15 Feb 2021

Dark Waters

Binged on National Geographic's Atlas of Cursed Places when the episode on West Virginia took a decidedly investigative journalistic tone and the Mothman was soon set aside as the car tyres of the production team were slashed.

By coincidence, Dark Waters was available on the movie channel around the same time too.  I'm not sure if Sam Sheridan in the National Geographic series and the Dark Waters were about the same case though both happened in West Virginia.

The 2019 Dark Waters headlined by Mark Ruffalo and Anne Hathaway is a dramatization of Robert Bilott who filed lawsuits against DuPont on behalf of plaintiffs from West Virginia who fell ill from DuPont's dumping of chemicals.  The plaintiffs were initially disbelieving of Bilott, as DuPont was the largest employer in West Virginia.  The case dragged for years and DuPont settled for more than $700 million.

Dark Waters wasn't a fast-moving movie.  Rather it was at most times, dark and slow-moving.  Yet it was gripping and evocative.

Perfluorooctanoic acid, the chemical that DuPont dumped, was found to have causative relationship with cancers.  It is found in many items that people can come into contact daily, one of which is the teflon coating on non-stick pans.  Today's non-stick-pans claim to not cause health concerns if used below 300 degrees Celsius, but as humans find out time and again, what was claimed to not be hazardous could likely be so in the future as testing techniques improve and causative relationships established.

From the summer of 1999 when Bilott first filed a suit against DuPont till 2017 when DuPont agreed to settle, it was 18 long years and Bilott certainly was a very very persistent person, going against a very large corporation.  Granted Dark Waters hinted at how tough it was.  But Dark Waters happened in America.  What if it happened in other parts of the world, like Latin America or Asia, would such cases even come to light?
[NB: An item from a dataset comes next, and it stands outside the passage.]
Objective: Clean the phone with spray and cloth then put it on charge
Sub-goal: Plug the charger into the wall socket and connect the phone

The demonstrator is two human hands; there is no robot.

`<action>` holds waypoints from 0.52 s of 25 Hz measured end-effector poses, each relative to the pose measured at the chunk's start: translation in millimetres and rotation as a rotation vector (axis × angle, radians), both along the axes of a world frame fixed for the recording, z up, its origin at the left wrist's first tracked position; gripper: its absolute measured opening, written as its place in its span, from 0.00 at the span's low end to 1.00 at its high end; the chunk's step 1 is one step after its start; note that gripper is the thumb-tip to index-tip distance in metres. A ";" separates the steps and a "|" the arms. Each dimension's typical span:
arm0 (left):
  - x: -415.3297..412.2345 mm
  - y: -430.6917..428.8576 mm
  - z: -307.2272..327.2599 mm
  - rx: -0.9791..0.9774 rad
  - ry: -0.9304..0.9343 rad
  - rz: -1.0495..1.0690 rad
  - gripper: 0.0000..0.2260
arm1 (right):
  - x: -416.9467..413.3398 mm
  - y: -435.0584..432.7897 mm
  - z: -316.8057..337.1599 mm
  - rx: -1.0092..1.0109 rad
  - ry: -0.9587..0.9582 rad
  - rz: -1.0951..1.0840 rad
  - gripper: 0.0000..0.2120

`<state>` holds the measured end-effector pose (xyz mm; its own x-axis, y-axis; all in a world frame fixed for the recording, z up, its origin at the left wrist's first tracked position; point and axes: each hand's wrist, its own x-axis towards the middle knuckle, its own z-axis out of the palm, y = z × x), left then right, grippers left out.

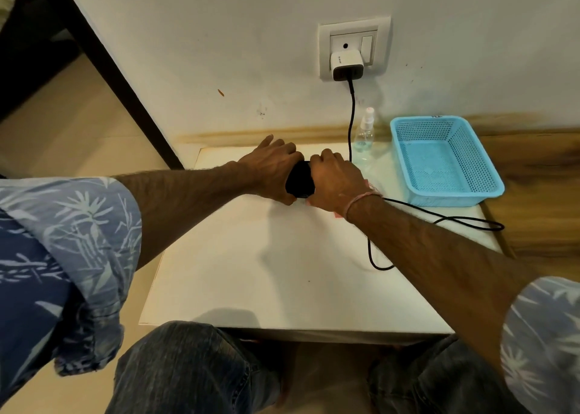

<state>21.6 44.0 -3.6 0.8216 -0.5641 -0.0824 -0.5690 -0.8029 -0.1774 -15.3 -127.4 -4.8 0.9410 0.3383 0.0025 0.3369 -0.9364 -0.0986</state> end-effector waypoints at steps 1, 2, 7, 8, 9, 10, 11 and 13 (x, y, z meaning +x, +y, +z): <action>6.7 2.3 -2.6 0.017 0.026 0.020 0.33 | 8.4 3.0 -2.5 0.027 0.046 -0.004 0.30; 14.0 4.4 -4.9 0.030 0.059 0.044 0.32 | 17.4 5.1 -5.0 0.058 0.095 -0.010 0.30; 56.5 11.5 -9.5 0.049 0.204 0.152 0.28 | 66.0 13.8 -20.0 0.147 0.227 -0.053 0.33; 64.4 12.9 -8.5 0.036 0.215 0.164 0.28 | 75.7 16.0 -21.8 0.167 0.238 -0.064 0.35; 71.9 14.2 -7.4 0.022 0.219 0.172 0.28 | 84.9 17.8 -23.2 0.187 0.247 -0.074 0.37; 79.7 16.0 -6.9 0.007 0.223 0.178 0.28 | 94.4 19.9 -25.2 0.201 0.255 -0.081 0.38; 86.6 17.6 -7.0 -0.008 0.229 0.185 0.28 | 103.0 21.5 -27.4 0.205 0.254 -0.087 0.39; 96.4 20.1 -7.9 -0.027 0.240 0.190 0.28 | 115.1 23.7 -32.5 0.193 0.233 -0.098 0.39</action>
It was interesting to see Mark Ruffalo in characters other than Bruce Banner/Hulk. And it demonstrates that a good piece of work does not always require over-the-top explosives or CGI or overly dramatic in-your-face emoting.  

Anne Hathaway, who played Bilott's wife Sarah, is much younger than Mark Ruffalo yet she didn't seem out of place acting the role of Sarah opposite Ruffalo.  She has really come a long way since The Princess Diaries.

Dark Waters was interesting to watch, and it didn't try to be preachy about environmentalism or about how capitalism was devious.  Maybe law schools and departments of chemistry and chemical engineering could consider making students and faculty watch this.